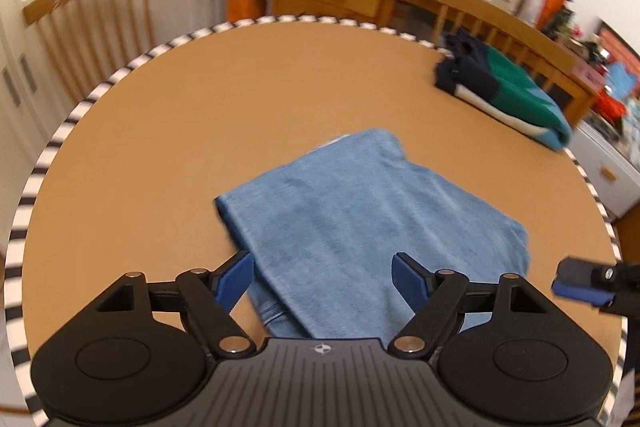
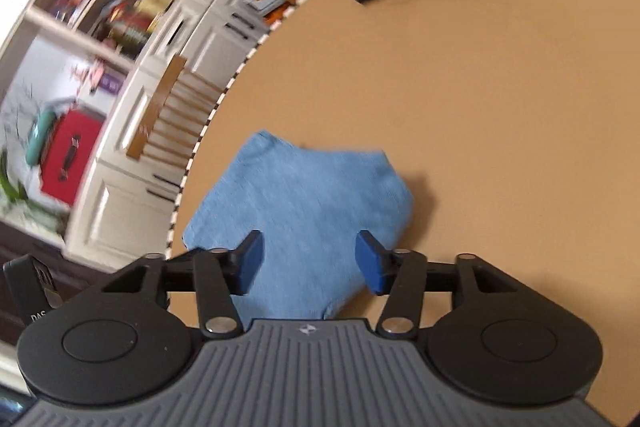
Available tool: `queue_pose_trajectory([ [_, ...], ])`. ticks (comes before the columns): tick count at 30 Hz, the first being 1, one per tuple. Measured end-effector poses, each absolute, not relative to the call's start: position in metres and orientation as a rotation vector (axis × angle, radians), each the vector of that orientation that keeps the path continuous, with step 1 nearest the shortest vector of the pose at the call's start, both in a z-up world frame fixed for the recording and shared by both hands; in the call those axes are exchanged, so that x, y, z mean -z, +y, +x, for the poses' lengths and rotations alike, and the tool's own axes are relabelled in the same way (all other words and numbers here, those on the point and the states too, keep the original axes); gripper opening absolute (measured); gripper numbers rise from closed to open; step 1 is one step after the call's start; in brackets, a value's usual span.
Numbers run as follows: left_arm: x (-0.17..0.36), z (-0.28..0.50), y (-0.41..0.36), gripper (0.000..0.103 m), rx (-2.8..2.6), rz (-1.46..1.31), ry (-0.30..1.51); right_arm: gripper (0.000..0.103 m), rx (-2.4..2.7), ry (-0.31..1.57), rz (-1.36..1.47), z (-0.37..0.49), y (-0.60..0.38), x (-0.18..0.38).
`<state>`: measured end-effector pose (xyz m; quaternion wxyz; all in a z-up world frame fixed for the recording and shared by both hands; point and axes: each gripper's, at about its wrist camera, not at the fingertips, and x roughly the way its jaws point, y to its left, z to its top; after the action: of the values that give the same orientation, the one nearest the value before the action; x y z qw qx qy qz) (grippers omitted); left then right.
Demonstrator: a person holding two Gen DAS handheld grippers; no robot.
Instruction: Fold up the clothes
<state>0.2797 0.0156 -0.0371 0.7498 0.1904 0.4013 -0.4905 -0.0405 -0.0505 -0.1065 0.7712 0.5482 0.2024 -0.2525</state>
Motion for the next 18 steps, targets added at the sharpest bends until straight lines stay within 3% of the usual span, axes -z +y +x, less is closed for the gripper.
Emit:
queue_pose_trajectory([
  [1, 0.036, 0.277, 0.012, 0.078, 1.089, 0.430, 0.855, 0.071, 0.551, 0.418, 1.245, -0.043, -0.049, 0.117],
  [2, 0.036, 0.274, 0.008, 0.078, 1.106, 0.446, 0.831, 0.074, 0.554, 0.397, 1.303, -0.045, -0.047, 0.128],
  [9, 0.044, 0.263, -0.032, 0.057, 1.243, 0.632, 0.715, 0.077, 0.539, 0.322, 1.566, -0.044, -0.026, 0.172],
  [13, 0.048, 0.270, -0.045, 0.057, 1.256, 0.676, 0.722, 0.083, 0.573, 0.340, 1.564, -0.037, -0.016, 0.176],
  [18, 0.042, 0.306, -0.056, 0.068, 1.315, 0.657, 0.770, 0.086, 0.571, 0.316, 1.605, -0.033, -0.012, 0.181],
])
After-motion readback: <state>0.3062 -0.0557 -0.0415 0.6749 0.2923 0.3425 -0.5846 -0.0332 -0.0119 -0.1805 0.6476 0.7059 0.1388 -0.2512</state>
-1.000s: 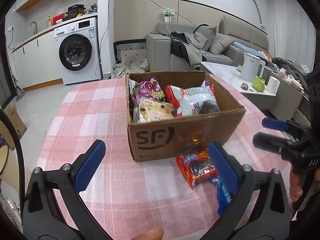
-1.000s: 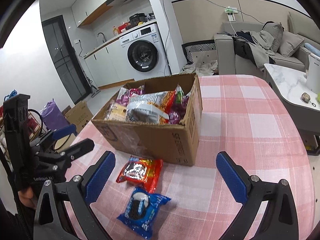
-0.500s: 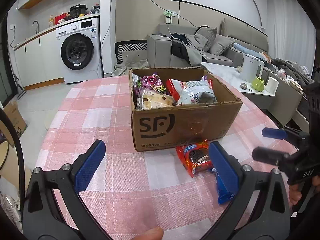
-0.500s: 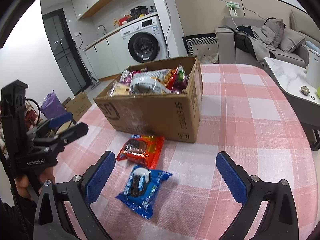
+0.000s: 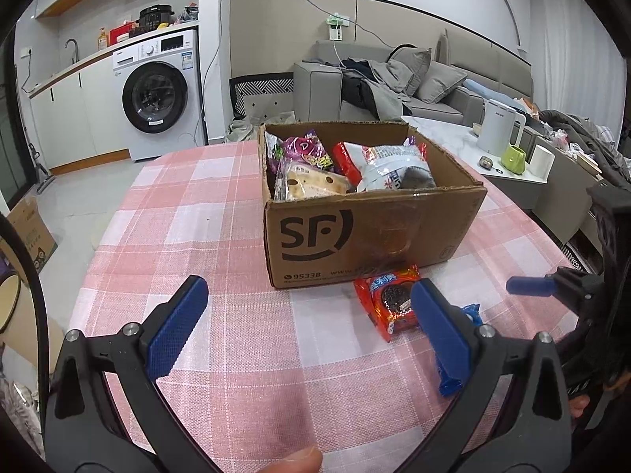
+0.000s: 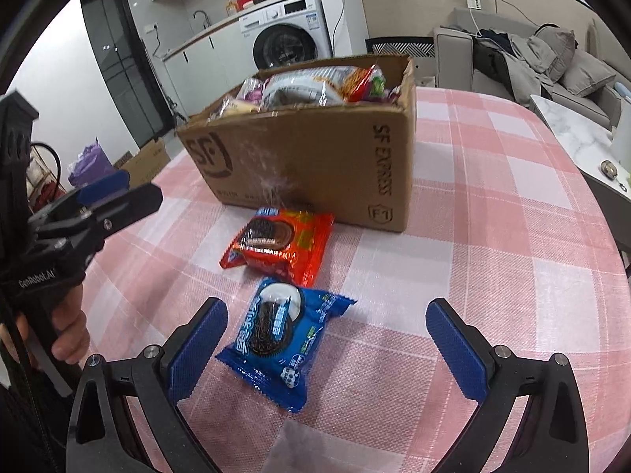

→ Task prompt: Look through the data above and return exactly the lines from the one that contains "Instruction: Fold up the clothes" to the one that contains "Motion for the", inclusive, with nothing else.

→ Task response:
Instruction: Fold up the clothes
<state>0.2797 0.0156 -0.0371 0.7498 0.1904 0.4013 -0.4905 -0.0405 -0.0505 -0.1065 0.7712 0.5482 0.2024 -0.2525</state>
Motion for the next 18 steps, targets added at the sharpest bends until straight lines stay within 3% of the usual span, axes -z +y +x, less is closed for the gripper.

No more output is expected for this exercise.